§ REQUIREMENT
Scan the entries below, and for each line that includes the word "blue", make a copy.

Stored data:
▼▼▼

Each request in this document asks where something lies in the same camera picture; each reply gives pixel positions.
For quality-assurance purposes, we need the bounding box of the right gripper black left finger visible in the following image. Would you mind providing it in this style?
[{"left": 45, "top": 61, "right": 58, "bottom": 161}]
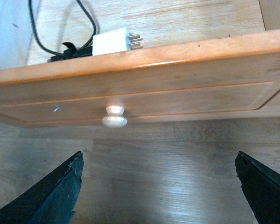
[{"left": 0, "top": 151, "right": 84, "bottom": 224}]

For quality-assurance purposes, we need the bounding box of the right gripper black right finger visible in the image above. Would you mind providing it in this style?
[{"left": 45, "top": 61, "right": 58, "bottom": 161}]
[{"left": 235, "top": 151, "right": 280, "bottom": 224}]

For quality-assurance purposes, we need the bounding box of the wooden drawer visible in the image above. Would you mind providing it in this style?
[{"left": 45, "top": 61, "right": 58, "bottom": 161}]
[{"left": 0, "top": 0, "right": 280, "bottom": 129}]

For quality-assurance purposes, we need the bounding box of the black charger cable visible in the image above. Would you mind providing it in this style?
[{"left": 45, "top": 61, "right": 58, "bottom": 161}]
[{"left": 28, "top": 0, "right": 100, "bottom": 63}]

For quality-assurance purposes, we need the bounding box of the white charger adapter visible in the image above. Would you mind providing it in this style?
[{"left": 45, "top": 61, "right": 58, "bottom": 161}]
[{"left": 92, "top": 28, "right": 142, "bottom": 56}]

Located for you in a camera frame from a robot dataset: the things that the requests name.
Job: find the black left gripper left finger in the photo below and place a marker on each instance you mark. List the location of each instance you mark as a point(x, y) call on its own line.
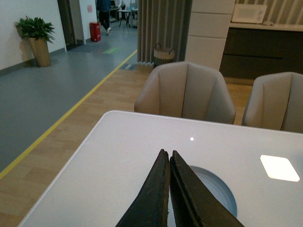
point(150, 207)

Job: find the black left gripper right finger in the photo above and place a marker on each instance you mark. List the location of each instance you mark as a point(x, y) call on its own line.
point(193, 204)

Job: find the grey round plate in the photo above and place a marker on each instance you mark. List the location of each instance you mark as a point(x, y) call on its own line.
point(218, 188)

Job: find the beige chair on left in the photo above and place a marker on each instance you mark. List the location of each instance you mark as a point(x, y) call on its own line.
point(186, 90)

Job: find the beige chair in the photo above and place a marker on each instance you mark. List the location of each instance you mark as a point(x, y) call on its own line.
point(186, 90)
point(276, 103)

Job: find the beige chair on right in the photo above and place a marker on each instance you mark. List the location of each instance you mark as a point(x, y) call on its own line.
point(276, 103)

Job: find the grey floor mat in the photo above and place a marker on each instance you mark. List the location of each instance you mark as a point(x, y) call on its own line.
point(128, 66)

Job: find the woven laundry basket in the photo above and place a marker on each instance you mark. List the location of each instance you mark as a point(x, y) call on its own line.
point(163, 55)

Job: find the dark kitchen counter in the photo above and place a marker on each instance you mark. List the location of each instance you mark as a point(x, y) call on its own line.
point(250, 53)

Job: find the white tall cabinet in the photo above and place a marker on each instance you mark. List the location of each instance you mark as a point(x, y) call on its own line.
point(207, 33)

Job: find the grey curtain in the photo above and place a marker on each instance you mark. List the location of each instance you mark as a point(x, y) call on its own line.
point(164, 22)

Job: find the red bin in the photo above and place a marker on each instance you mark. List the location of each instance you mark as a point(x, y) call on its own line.
point(95, 33)

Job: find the white microwave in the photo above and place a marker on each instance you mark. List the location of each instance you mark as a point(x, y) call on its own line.
point(248, 13)

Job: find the distant folding table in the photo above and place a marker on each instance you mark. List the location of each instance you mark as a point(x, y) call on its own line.
point(131, 17)

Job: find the person in white shirt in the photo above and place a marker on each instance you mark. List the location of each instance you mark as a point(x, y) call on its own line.
point(121, 5)

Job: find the person in dark clothes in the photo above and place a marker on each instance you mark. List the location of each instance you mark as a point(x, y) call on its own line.
point(103, 7)

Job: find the green potted plant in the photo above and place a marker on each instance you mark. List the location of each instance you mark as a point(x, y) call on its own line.
point(38, 33)

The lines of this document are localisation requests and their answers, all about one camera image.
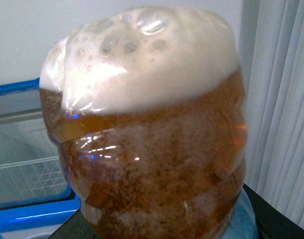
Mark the amber drink plastic bottle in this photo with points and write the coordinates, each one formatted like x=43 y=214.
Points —
x=146 y=110

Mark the white chest freezer blue rim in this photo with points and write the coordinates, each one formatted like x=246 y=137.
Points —
x=23 y=141

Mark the white vertical blinds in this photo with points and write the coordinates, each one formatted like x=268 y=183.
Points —
x=272 y=50

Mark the glass sliding freezer lid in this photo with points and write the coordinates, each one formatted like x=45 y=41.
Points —
x=20 y=101

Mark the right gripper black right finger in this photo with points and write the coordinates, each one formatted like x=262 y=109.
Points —
x=271 y=223

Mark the white wire freezer basket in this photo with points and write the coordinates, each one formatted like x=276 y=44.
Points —
x=32 y=181

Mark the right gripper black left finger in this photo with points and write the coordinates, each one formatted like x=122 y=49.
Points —
x=76 y=227

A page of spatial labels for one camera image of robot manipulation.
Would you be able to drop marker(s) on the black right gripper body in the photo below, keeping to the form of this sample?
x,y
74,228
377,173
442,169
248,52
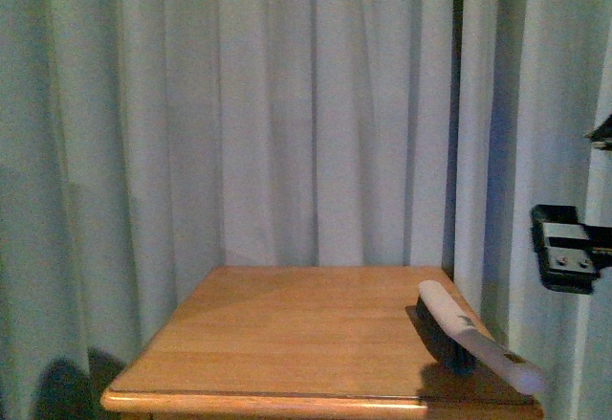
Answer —
x,y
570,254

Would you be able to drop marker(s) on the light green right curtain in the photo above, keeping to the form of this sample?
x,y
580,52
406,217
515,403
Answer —
x,y
535,79

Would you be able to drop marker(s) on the beige hand brush black bristles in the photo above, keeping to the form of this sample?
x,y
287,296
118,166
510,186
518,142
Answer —
x,y
461,345

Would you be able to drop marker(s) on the light green left curtain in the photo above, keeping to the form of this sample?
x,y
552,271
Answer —
x,y
144,142

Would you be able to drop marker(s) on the light green curtain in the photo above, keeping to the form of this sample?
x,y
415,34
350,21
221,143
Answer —
x,y
535,79
144,142

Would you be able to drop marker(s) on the wooden side table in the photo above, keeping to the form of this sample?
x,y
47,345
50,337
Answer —
x,y
306,343

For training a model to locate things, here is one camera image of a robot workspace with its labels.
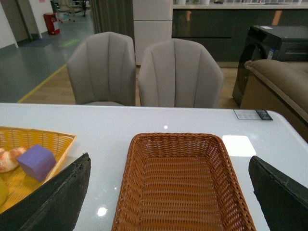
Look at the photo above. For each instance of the grey curtain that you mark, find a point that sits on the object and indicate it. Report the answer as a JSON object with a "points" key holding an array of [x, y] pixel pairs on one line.
{"points": [[113, 15]]}

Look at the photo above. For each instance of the left grey upholstered chair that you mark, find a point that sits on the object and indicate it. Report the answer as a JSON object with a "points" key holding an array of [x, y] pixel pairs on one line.
{"points": [[102, 70]]}

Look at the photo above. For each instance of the right grey upholstered chair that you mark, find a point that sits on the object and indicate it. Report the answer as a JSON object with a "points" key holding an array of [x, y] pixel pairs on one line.
{"points": [[179, 73]]}

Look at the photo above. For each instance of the purple foam cube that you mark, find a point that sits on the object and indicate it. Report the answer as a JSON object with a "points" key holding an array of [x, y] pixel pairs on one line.
{"points": [[37, 162]]}

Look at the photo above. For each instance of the beige sofa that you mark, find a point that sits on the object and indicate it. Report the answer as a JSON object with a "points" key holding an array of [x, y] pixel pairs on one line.
{"points": [[281, 87]]}

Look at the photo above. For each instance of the grey upholstered chair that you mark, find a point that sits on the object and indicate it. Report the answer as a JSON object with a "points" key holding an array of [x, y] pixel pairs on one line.
{"points": [[102, 70], [179, 73]]}

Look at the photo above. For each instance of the bread roll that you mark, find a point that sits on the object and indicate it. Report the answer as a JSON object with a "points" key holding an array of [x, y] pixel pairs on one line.
{"points": [[8, 159]]}

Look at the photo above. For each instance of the black washing machine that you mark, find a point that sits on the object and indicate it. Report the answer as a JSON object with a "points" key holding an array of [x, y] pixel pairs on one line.
{"points": [[281, 43]]}

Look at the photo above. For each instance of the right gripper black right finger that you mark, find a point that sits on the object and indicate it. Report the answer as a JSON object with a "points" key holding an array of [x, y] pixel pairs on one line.
{"points": [[283, 201]]}

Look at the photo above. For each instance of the white refrigerator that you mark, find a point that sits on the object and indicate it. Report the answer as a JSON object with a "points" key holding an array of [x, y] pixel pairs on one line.
{"points": [[152, 23]]}

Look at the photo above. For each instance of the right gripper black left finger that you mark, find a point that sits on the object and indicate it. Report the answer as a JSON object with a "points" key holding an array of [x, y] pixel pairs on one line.
{"points": [[54, 206]]}

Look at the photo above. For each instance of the dark kitchen counter cabinet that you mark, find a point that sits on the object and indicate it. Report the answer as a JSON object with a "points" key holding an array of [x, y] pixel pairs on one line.
{"points": [[222, 27]]}

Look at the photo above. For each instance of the yellow wicker basket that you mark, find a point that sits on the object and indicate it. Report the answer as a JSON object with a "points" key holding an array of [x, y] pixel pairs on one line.
{"points": [[19, 184]]}

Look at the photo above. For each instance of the distant office chair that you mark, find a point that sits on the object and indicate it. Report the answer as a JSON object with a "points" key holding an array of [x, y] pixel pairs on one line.
{"points": [[66, 11]]}

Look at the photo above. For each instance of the brown wicker basket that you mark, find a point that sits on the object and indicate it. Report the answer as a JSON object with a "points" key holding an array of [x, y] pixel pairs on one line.
{"points": [[180, 182]]}

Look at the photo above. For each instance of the black label sticker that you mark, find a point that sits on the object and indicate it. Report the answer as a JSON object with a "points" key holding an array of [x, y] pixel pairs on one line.
{"points": [[252, 114]]}

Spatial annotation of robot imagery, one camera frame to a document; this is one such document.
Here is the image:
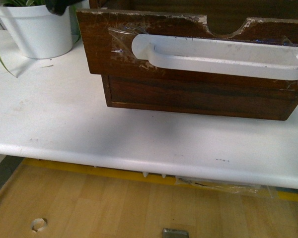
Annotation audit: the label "wooden drawer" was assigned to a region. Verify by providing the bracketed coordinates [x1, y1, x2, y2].
[102, 75, 298, 120]
[77, 9, 298, 91]

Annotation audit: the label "green plant leaves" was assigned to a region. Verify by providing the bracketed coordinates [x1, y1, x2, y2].
[0, 0, 81, 74]

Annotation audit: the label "grey metal bracket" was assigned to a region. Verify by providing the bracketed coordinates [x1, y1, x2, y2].
[162, 228, 189, 238]

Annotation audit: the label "white plant pot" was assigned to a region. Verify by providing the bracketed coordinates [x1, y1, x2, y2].
[0, 5, 73, 59]

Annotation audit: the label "clear plastic sheet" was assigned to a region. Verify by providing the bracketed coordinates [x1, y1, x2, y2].
[175, 176, 279, 198]

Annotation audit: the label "brown wooden drawer cabinet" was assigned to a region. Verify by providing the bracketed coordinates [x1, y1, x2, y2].
[77, 0, 298, 120]

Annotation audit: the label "white drawer handle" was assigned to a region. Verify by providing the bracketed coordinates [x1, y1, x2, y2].
[131, 34, 298, 81]

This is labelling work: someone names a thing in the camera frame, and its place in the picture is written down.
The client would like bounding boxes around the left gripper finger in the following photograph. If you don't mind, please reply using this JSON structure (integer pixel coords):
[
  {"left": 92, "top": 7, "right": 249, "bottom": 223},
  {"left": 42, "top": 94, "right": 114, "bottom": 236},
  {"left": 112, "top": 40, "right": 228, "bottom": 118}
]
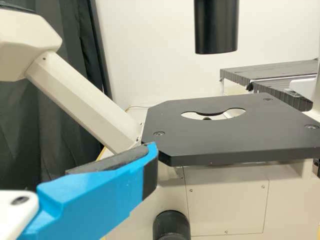
[{"left": 17, "top": 141, "right": 160, "bottom": 240}]

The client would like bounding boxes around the cream microscope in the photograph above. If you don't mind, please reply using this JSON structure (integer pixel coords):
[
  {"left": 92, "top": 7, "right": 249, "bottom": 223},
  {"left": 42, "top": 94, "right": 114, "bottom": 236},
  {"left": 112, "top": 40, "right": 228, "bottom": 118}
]
[{"left": 0, "top": 0, "right": 320, "bottom": 240}]

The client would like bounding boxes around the black platform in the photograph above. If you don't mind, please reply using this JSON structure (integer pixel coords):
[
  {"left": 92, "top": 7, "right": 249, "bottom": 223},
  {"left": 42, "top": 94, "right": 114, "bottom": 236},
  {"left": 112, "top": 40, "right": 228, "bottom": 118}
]
[
  {"left": 247, "top": 82, "right": 315, "bottom": 112},
  {"left": 219, "top": 59, "right": 320, "bottom": 85}
]

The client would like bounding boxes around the white pipette stand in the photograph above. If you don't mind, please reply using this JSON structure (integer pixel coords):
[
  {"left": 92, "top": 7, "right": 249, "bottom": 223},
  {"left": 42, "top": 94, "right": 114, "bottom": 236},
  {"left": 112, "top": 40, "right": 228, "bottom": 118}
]
[{"left": 287, "top": 77, "right": 317, "bottom": 98}]

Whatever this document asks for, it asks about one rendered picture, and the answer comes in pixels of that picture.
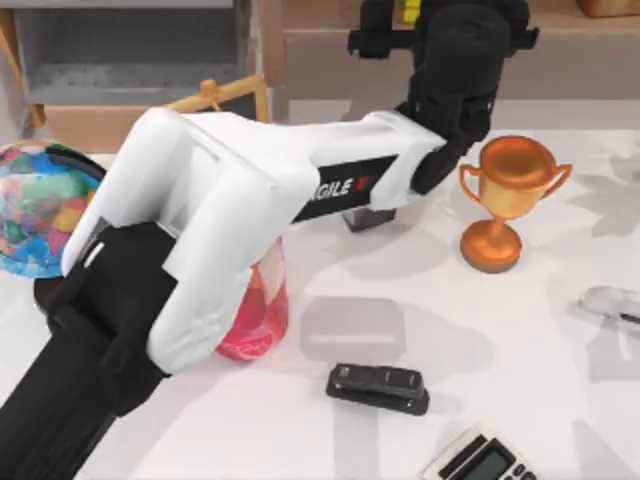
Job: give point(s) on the small yellow object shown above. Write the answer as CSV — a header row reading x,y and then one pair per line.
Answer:
x,y
411,10

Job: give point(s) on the small dark grey block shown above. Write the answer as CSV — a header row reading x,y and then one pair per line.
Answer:
x,y
370,220

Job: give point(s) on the black stapler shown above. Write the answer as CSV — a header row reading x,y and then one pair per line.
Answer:
x,y
380,387

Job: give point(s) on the gold trophy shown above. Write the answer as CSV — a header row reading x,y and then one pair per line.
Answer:
x,y
510,190

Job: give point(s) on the red and pink cup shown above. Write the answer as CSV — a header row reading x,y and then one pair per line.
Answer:
x,y
265,320

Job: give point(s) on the colourful globe on black stand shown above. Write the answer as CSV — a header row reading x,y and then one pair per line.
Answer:
x,y
40,200

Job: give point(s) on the white calculator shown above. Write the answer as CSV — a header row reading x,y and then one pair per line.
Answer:
x,y
490,460

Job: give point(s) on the white and grey stapler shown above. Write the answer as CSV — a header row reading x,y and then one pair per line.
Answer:
x,y
610,302

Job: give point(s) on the wooden cupboard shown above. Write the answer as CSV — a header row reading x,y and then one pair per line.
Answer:
x,y
575,55

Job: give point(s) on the grey pierced drawer inside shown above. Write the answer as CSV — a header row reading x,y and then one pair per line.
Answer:
x,y
130,50

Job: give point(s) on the pale wooden drawer front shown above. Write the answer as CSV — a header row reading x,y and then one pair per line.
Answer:
x,y
90,125

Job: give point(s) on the light wooden frame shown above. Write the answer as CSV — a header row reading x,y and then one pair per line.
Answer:
x,y
235,90

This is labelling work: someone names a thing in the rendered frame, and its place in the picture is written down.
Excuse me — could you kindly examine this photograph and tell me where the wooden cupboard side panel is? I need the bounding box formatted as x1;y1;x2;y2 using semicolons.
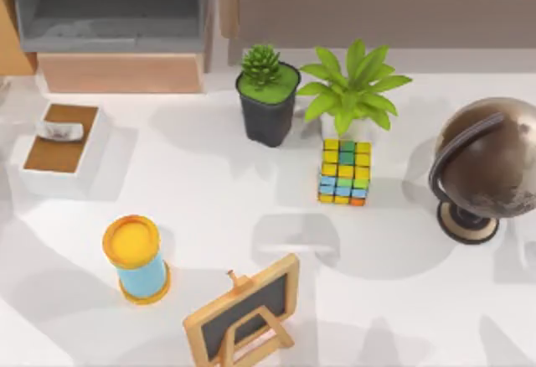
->
0;0;39;77

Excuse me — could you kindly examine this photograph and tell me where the grey cabinet with dark inside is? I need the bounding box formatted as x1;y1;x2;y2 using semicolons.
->
8;0;213;54

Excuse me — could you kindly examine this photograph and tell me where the white pot with leafy plant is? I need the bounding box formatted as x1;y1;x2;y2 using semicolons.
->
295;39;414;147

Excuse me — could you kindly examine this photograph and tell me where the yellow and blue canister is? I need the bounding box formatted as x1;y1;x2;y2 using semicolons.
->
101;215;172;306

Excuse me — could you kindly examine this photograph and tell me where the wooden framed blackboard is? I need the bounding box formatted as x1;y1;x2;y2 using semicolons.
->
182;252;301;367

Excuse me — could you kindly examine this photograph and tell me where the multicoloured puzzle cube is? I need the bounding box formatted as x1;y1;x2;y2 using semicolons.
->
317;137;373;207

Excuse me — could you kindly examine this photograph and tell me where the brown globe on stand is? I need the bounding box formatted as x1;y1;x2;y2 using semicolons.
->
427;96;536;246

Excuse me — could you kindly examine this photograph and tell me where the wooden open shelf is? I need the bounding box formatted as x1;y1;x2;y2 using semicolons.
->
217;0;536;66

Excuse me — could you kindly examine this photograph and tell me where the pale wooden drawer front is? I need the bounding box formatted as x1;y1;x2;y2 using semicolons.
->
36;51;205;95

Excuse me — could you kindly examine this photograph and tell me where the black pot with green succulent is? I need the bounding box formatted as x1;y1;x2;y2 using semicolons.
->
234;44;302;148

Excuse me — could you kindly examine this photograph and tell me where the white tissue box wooden top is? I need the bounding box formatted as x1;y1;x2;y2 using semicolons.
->
7;101;113;197

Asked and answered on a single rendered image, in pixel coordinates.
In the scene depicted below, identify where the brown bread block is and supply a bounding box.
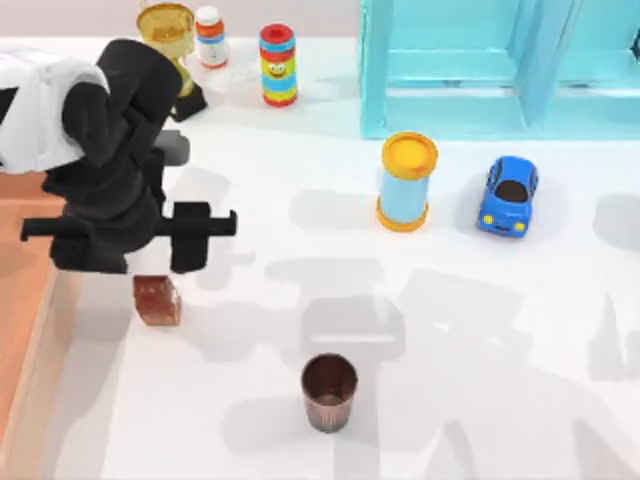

▲▲▲

§ TASK RESULT
Mark the white chest freezer blue rim in this photo with points and write the coordinates, each one formatted like x=246 y=137.
Excuse me — could you kindly examine this photograph and tell me where the yellow and blue canister is? I need the bounding box formatted as x1;y1;x2;y2 using semicolons.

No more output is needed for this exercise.